### THE TASK
Wherever the word "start" occurs in the listing below, copy that whole line.

### EXERCISE DATA
▬▬▬▬▬▬▬▬▬▬

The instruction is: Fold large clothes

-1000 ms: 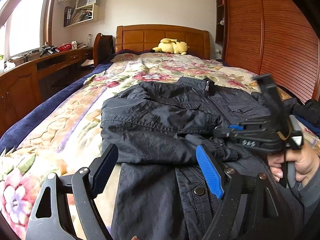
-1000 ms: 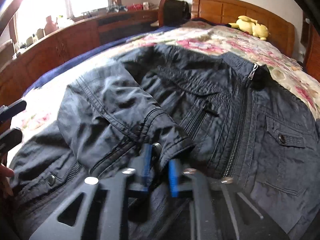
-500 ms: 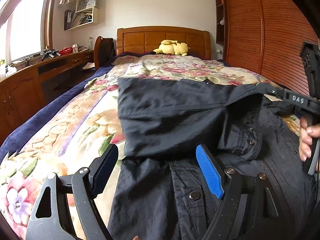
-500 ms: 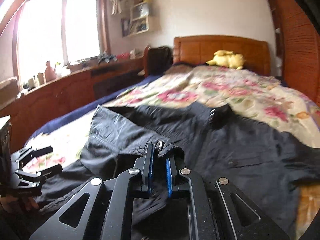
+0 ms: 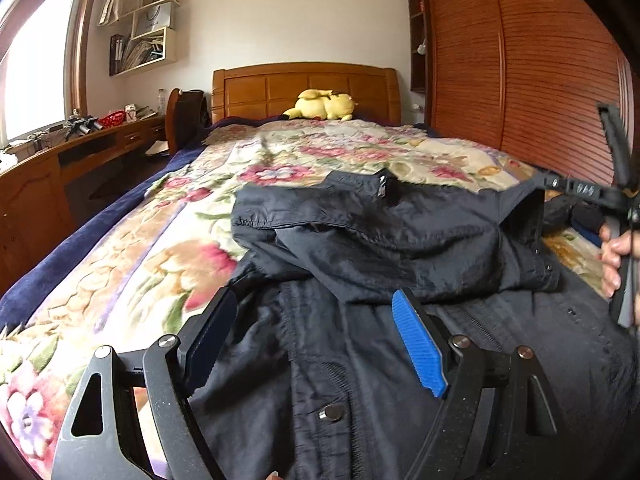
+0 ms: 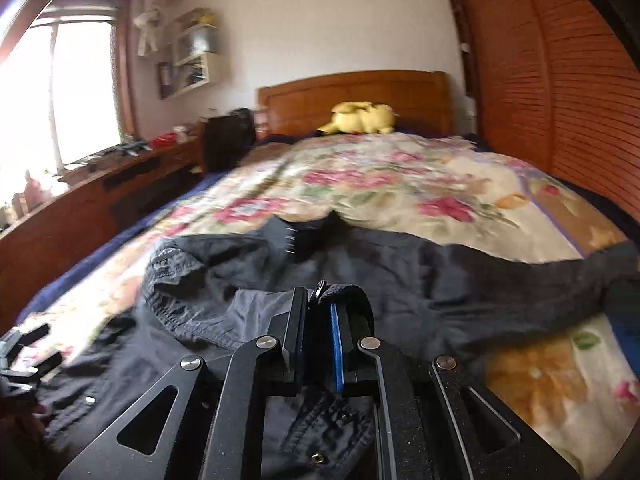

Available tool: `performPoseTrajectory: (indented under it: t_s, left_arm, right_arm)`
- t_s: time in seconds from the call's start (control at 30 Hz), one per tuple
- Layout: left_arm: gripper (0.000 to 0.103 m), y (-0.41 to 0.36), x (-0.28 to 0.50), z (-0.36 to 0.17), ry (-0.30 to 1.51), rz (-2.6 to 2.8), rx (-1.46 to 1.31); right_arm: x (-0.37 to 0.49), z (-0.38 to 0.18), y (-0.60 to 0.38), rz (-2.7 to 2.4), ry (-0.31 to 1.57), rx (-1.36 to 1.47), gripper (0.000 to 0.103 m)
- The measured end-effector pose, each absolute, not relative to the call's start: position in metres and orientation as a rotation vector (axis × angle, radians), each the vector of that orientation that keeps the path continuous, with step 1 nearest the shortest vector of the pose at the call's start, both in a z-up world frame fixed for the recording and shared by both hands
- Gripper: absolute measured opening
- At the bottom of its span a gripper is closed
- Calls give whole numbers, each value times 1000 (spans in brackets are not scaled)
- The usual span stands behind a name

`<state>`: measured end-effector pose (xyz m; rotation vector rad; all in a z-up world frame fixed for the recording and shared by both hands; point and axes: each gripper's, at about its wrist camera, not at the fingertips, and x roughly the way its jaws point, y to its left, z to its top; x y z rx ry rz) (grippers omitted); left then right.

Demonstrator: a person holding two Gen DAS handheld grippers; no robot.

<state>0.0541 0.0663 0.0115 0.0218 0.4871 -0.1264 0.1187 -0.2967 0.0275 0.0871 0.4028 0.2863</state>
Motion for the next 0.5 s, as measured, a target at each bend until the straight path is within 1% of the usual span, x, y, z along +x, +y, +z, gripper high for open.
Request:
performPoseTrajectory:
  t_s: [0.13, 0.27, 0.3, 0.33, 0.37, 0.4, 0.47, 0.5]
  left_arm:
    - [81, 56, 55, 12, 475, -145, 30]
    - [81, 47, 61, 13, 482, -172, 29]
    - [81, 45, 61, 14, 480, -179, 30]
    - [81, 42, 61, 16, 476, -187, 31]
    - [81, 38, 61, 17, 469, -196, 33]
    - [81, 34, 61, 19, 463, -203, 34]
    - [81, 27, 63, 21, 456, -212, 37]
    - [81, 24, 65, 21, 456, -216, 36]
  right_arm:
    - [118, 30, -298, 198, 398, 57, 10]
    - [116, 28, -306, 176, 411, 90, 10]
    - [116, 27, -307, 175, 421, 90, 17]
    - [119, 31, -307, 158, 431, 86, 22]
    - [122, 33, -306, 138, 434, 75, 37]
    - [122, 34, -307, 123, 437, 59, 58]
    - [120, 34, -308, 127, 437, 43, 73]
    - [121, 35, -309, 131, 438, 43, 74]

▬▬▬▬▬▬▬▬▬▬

### EXERCISE RESULT
- t_s: time in seconds from the call's start (control at 30 Hz), one per tuple
- The measured end-effector pose, each absolute, not relative to the call's start: position in metres and orientation as a rotation vector (axis × angle, radians), each the vector of that orientation that keeps the path continuous, with step 1 nearest the shortest vector of the pose at the call's start, both in a z-up world frame fixed for the recording and shared by both hands

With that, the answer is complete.